→ Exercise
The full listing, excluding its pictures, should be printed exactly as it stands.

☆ ☆ ☆ ☆ ☆

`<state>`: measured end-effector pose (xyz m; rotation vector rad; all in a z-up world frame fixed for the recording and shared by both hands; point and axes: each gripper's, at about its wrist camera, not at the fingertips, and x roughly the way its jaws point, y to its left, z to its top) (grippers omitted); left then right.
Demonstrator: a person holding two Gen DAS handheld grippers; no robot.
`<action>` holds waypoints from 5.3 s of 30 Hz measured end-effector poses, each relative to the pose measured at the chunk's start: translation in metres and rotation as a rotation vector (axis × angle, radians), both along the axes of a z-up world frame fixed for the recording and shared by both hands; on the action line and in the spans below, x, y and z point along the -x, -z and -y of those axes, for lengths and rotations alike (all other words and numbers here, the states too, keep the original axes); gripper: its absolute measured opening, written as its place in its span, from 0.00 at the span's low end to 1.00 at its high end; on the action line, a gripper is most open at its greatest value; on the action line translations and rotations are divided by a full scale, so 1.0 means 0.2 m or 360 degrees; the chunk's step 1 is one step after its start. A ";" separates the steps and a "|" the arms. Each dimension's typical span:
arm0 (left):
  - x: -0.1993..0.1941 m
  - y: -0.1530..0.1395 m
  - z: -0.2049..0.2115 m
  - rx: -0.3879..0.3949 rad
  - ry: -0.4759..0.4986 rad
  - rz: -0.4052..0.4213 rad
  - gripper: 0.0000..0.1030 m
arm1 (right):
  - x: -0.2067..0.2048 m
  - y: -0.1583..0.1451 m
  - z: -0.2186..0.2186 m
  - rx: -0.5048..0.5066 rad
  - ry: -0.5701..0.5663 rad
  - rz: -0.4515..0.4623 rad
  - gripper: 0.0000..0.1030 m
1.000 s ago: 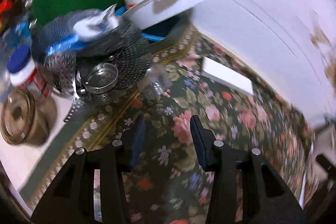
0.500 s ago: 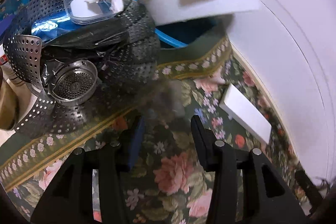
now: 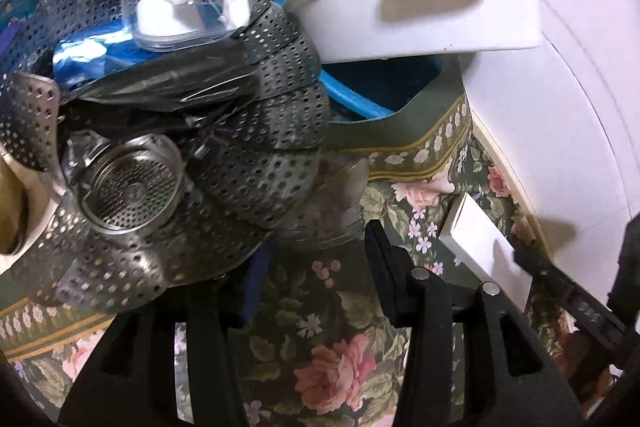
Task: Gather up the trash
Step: 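Grasp the clear plastic cup with the left tool while the right tool grasps the white rectangular box, then carry the clear cup and white box down over the floor bin with both tools, then open the left tool to drop the cup while the right tool drops the box into the bin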
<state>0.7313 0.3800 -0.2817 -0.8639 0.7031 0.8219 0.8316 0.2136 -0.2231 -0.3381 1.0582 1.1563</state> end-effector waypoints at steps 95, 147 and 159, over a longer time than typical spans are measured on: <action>2.03 -0.52 1.89 -0.0407 0.1440 0.0020 0.46 | 2.58 -0.31 2.20 0.0007 0.1045 -0.0106 0.47; 1.59 2.54 1.83 0.0201 0.1771 -0.0720 0.46 | 2.35 2.12 2.02 0.0281 0.1411 -0.0634 0.54; 1.74 1.52 1.90 -0.0094 0.1819 -0.0618 0.46 | 2.41 1.33 2.03 0.0178 0.1400 -0.0524 0.54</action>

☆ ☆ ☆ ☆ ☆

→ Result of this exercise
`<state>`: measured end-effector pose (xyz m; rotation vector rad; all in a z-up world frame fixed for the recording and shared by both hands; point and axes: each gripper's, at about its wrist camera, not at the fingertips, and x roughly the way its jaws point, y to its left, z to its top) (grippers omitted); left then right.
Demonstrator: a person holding two Gen DAS handheld grippers; no robot.
`<action>` holds waypoints from 5.3 s of 30 Hz measured end-effector poses, each relative to the pose measured at the chunk's start: translation in metres and rotation as a rotation vector (axis × angle, radians), both along the axes of a z-up world frame fixed for the recording and shared by both hands; on the action line and in the spans below, x, y and z point along the -x, -z and -y of those axes, for lengths and rotations alike (all other words and numbers here, the states too, keep the original axes); gripper: its absolute measured opening, written as its place in its span, from 0.00 at the span's low end to 1.00 at its high end; on the action line, a gripper is most open at its greatest value; on the action line translations and rotations are divided by a full scale, so 1.0 means 0.2 m or 360 degrees; the chunk's step 1 is one step after its start. A ";" separates the steps and a "|" the arms. Each dimension's typical span:
arm0 (left):
  - x: -0.1993..0.1941 m
  - y: -0.1530..0.1395 m
  - z: -0.2049..0.2115 m
  - rx: -0.3879..0.3949 rad
  - ry: -0.4759..0.4986 rad
  - rz: -0.4052..0.4213 rad
  - gripper: 0.0000..0.1030 m
arm1 (right):
  - x: -0.2067..0.2048 m
  - y: -0.1583..0.1451 m
  - z: -0.2186..0.2186 m
  - rx: -0.5048..0.5066 rad
  - ry: -0.5701..0.5663 rad
  - rz: -0.4515..0.4623 rad
  - gripper: 0.0000..0.1030 m
1.000 s ago: 
0.500 s ago: 
now: 
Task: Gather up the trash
Step: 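Grasp the clear plastic cup with the left tool while the right tool grasps the white rectangular box, then carry the clear cup and white box down over the floor bin with both tools, then open the left tool to drop the cup while the right tool drops the box into the bin
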<state>0.7313 0.3800 -0.2817 -0.8639 0.7031 0.8219 0.8316 0.2136 -0.2231 -0.3381 1.0582 1.1563</state> end-effector waypoints at steps 95, 147 and 159, over a longer time than typical spans are measured on: <action>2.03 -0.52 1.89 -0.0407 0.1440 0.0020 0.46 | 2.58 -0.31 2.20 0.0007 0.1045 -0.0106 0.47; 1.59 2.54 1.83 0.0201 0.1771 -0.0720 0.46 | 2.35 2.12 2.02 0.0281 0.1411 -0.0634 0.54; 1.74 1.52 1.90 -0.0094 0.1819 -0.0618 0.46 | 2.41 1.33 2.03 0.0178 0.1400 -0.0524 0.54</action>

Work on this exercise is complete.